The ACTIV-3 clinical trial was being run by the US National Institute of Allergy and Infectious Diseases (NIAID), which is part of the National Institutes of Health (NIH), and was the only study evaluating the efficacy of bamlanivimab in hospitalized COVID-19 patients. Meanwhile, Lilly said it will continue all other ongoing trials for its coronavirus antibody treatment, including ACTIV-2, the NIH-sponsored study in recently diagnosed mild to moderate COVID-19 patients.
Lilly’s Phase 2 trial in patients recently diagnosed with COVID-19 in the ambulatory setting, studying bamlanivimab as a monotherapy and in combination with etesevimab is also ongoing.
Earlier this month, Lilly announced that it had applied for emergency use authorization (EUA) for one of its COVID-19 antibody candidates, LY-CoV555, as a monotherapy for higher risk patients with mild-to-moderate symptoms. The company has also presented new interim trial data for the combination therapy of LY-CoV555 and another antibody, LY-CoV016.
Shares in LLY are up almost 8% year-to-date, but have dropped almost 4.3% over the past month following the Phase 3 trial pause. (See Eli Lilly’s stock analysis on TipRanks).
Ahead of LLY’s 3Q results today, Mizuho analyst Vamil Divan reiterated a Hold rating on the stock with a $164 price target (16% upside potential), noting that additional information related to Lilly’s work on COVID-19 therapeutics will likely garner investor interest, as will any potential comments on the Phase 3 data for tirzepatide expected by year-end and Phase 2 Alzheimer’s data expected in 2021.

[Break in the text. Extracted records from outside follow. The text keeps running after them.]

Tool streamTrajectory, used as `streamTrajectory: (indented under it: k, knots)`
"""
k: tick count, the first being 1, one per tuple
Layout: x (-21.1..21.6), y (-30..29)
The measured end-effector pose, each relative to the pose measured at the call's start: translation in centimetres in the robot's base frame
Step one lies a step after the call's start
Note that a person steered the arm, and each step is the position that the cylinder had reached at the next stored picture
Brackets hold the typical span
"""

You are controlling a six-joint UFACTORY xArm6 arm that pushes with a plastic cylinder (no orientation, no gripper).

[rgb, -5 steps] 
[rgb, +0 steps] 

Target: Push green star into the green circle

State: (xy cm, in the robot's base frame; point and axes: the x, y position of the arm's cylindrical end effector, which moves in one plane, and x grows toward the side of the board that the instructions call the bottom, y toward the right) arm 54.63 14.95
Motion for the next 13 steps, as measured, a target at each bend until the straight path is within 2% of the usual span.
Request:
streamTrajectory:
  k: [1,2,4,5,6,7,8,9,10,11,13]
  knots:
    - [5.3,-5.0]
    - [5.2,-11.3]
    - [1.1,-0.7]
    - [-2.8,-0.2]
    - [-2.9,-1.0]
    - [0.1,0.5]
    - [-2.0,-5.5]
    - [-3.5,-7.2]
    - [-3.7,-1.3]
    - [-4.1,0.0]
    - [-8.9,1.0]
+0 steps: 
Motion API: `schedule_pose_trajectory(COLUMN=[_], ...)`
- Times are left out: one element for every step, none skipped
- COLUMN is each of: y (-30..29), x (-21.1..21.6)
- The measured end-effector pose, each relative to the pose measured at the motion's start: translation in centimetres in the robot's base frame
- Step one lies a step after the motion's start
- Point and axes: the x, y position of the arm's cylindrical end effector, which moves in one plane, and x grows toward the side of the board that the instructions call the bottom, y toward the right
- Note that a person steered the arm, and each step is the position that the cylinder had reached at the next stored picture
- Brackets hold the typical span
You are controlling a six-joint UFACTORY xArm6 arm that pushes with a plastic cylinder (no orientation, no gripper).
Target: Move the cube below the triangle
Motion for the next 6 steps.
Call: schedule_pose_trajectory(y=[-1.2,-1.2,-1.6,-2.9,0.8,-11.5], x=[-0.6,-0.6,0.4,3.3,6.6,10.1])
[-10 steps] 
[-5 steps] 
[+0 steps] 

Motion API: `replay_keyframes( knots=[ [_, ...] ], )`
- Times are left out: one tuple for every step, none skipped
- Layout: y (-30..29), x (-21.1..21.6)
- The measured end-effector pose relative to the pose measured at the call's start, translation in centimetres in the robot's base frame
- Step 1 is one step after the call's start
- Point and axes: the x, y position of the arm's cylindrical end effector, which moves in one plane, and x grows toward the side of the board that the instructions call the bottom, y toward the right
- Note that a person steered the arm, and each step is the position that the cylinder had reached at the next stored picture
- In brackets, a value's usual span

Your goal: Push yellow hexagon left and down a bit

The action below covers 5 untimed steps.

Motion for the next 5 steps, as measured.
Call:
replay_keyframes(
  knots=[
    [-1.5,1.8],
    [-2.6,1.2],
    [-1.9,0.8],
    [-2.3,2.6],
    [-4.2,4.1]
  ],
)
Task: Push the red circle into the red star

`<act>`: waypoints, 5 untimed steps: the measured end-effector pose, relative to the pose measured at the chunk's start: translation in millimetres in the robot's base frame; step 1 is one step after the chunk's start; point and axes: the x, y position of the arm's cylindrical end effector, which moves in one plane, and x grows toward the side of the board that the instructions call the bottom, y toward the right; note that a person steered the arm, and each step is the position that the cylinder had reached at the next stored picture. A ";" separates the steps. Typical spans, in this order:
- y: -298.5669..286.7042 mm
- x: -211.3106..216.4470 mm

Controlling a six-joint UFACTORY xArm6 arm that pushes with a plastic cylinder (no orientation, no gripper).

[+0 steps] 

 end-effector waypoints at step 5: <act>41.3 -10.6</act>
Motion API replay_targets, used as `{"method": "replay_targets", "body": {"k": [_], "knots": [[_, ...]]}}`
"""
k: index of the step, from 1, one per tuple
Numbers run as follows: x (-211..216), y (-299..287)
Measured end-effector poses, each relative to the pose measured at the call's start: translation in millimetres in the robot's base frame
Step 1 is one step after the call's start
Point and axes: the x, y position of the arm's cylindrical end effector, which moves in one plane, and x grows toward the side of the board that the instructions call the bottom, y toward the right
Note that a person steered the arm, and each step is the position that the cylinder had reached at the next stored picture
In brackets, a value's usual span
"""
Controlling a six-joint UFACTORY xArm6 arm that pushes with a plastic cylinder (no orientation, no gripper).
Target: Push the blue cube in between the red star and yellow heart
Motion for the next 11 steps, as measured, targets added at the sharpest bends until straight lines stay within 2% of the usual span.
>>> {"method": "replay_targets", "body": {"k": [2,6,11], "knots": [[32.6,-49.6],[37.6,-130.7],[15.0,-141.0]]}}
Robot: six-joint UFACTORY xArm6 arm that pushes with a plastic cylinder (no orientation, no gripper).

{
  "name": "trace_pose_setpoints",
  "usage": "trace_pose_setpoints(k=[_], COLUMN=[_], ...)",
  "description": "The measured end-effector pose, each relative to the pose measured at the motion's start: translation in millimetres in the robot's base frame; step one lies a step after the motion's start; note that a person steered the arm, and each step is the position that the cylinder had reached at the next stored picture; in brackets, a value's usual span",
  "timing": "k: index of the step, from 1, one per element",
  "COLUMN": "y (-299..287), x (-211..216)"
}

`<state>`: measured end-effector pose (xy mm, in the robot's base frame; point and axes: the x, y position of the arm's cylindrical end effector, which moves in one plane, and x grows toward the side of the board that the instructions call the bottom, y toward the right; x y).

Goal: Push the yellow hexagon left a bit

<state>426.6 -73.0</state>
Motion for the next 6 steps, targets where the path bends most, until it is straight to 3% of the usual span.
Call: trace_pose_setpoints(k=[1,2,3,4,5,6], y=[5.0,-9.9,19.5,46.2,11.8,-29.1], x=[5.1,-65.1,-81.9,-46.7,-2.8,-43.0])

“Lilly sales this quarter is a little more challenging than usual given the dynamics related to COVID-19 destocking as well as the impact of the donut hole,” Divan wrote in a note to investors. “Our sales estimates appear to be lower than consensus mainly for their diabetes business, including Humalog, Jardiance and Tradjenta.”
The analyst expects Lilly to report 3Q revenues of $5.862 billion vs. consensus of $5.884 billion and Non-GAAP EPS of $1.76 in line with the $1.76 consensus.
“We see Lilly as a best-in-class story but have struggled to see additional drivers of upside,” he summed up.
Overall, the stock scores a bullish Strong Buy Street consensus. That’s with a $176 average analyst price target, indicating 24% upside potential lies ahead.